Quetupíes, urracas, tordos, teros y loros silvestres son los ejemplares más comunes que se pueden ver revolotear de rama en rama si se tiene un poco de paciencia, explica Juan Pablo Juliá director de la Reserva que depende de la UNT. “Llegan atraídos por el entorno y los usan como transición entre el este y la parte más alta de la montaña”, explica. La reserva constituye un reducto agreste en el que las aves buscan refugio. Poco a poco la civilización ha ido minando su hábitat, deforestando el monte debido al afiebrado crecimiento inmobiliario que tiene Yerba Buena desde hace varios años.

Bulliciosos
El Carayá o mono aullador se hace el show cuando ve que un grupo de curiosos se para frente a su jaula. El macho comienza a aullar y, aunque hace pocas monerías, lo mismo resulta una atracción. Vive en pareja, pero las hembras son silenciosas.

Las urracas están consideradas una de las especies más inteligentes. Pertenecen a la familia de los cuervos y pueden imitar sonidos, pero además se adaptan a diferentes ambientes, son buenas cazadoras y pueden resolver problemas simples, como buscar alimento. En la reserva se las ve en las copas de los árboles y se las escucha porque son muy bulliciosas y les gusta andar en grupo.

El tapir es uno de los animales mimados de la reserva. Puede silbar; de hecho, un silbido es la manera en la que los que trabajan en la reserva los llaman. Así se localizan entre ellos estos animales.

Si cerrás los ojos unos minutos también vas a escuchar el sonido de las lechuzas, los grillos, el chiricote (su nombre deriva de la onomatopeya “chirico, chirico..” que es el sonido que emite), zorzales colorados y chalchaleros.

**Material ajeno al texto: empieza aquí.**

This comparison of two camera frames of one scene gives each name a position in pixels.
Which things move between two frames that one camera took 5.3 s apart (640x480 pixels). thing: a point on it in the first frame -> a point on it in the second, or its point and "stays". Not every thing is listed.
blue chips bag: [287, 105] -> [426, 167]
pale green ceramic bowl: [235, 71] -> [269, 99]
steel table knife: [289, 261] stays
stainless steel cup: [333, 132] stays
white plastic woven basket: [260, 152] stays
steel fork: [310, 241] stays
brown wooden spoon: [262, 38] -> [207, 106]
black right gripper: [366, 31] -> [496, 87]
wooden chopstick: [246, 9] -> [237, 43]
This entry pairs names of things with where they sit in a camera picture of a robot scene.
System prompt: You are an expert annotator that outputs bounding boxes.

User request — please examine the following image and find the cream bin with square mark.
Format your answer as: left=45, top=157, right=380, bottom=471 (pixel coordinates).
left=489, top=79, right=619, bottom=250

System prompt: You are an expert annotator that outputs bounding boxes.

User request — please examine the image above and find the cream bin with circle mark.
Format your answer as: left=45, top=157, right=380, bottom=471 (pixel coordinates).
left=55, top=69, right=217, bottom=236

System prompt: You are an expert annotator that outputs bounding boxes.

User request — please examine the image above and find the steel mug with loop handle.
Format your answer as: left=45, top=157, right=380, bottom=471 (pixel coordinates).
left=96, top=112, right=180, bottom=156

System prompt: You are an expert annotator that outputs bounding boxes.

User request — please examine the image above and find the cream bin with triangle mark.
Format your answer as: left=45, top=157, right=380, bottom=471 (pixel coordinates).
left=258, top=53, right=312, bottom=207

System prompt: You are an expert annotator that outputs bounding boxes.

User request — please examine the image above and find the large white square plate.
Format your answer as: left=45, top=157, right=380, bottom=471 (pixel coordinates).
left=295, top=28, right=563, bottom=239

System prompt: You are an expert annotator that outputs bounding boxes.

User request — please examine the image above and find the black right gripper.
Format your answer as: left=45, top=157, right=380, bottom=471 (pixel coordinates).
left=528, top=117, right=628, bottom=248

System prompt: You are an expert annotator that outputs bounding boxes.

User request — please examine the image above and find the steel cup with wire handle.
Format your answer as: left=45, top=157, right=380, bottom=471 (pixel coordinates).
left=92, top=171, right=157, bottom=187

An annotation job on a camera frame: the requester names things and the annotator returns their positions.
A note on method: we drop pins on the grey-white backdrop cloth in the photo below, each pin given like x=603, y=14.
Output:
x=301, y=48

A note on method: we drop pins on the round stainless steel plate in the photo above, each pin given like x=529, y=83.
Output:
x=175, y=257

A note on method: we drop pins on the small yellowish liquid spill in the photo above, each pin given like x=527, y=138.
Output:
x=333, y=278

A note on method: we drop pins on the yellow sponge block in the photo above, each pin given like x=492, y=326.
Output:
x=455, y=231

Los felinos también ofrecen su repertorio, claro que mucho más acotado. Los yaguarundíes además de maullar o ronronear como cualquier gato pueden silbar. Esta habilidad les ayuda en la vida silvestre. Mientras los senderos te llevan hacia el corazón de la reserva te podés sorprender con el sonido de una puma. “Seguro que anda un macho cerca”, explica Juan Pablo. Cerca para ella, ya que puede olerlo a varios kilómetros.

Hay más de 300 animales en la reserva de 35 especies distintas. Además de cumplir un fin didáctico, la reserva persigue un propósito científico que es estudiar las especies y, en el caso de las amenazadas, procurar su reproducción. También se reciben aves heridas y allí se las cura hasta que pueden devolverlas a la naturaleza.

Los niños salen fascinados del recorrido. “Lo que más les llama la atención son las tortugas, es gracioso porque es un animal que no hace nada”, ríe Juan Pablo.

LIBERTAD
Dos águilas que volverán a volar

La próxima semana dos águilas mora, de uno y cinco años, recuperarán la libertad. Fueron llevadas a la reserva con heridas por el impacto de perdigones y estuvieron varios meses en recuperación. En unos días regresarán al aire en la sierra de Medinas. “Se las está entrenando en vuelos de altura y longitudinales”, explicó Juan Pablo Juliá. Por año reciben en la reserva unas 60 aves de todo tipo que llegan con heridas de bala, o que las chocaron o lastimaron. Lechuzas, flamencos, águilas, halcones, de todo. Allí se los cura, alimenta y cuida hasta el momento que estén listos para regresar a su hábitat natural. Por supuesto, que hay casos que son irrecuperables y que deben quedarse en la reserva. Quienes trabajan allí explican que muchas veces se los hiere porque en el campo se cree que se comen las gallinas. “A veces es verdad, pero el mayor depredador de las gallinas es el perro”, aclararon.

UNA JOYA
La tacuara que llegó desde Jujuy

En la reserva se encuentra la única tacuara en exposición de la Argentina. Su historia es bastante triste porque fue rescatada de una escuela en Jujuy donde la encontraron muy maltratada. El animal viajó hasta Horco Molle para recuperarse porque en esa provincia no hay un sitio con las características de la reserva. “Cuando ellos tengan un lugar donde tenerla será devuelta. Por el momento está aquí”, dijo Juan Pablo Juliá.

PARA PASAR TODO EL DÍA
Además del recorrido en la reserva se puede armar el pic nic y también hay un bar 

El programa familiar puede ser completo si se organiza con tiempo. En la Reserva hay mesas y bancos de cemento que sirven ara armar la picada o tomar mate. También funciona un bar para comprar provisiones. Y si te gustó alguno de los árboles autóctonos del bosque tucumano podés comprar un ejemplar ya que cuenta con un vivero de producción de especies arbóreas, tanto nativas como exóticas.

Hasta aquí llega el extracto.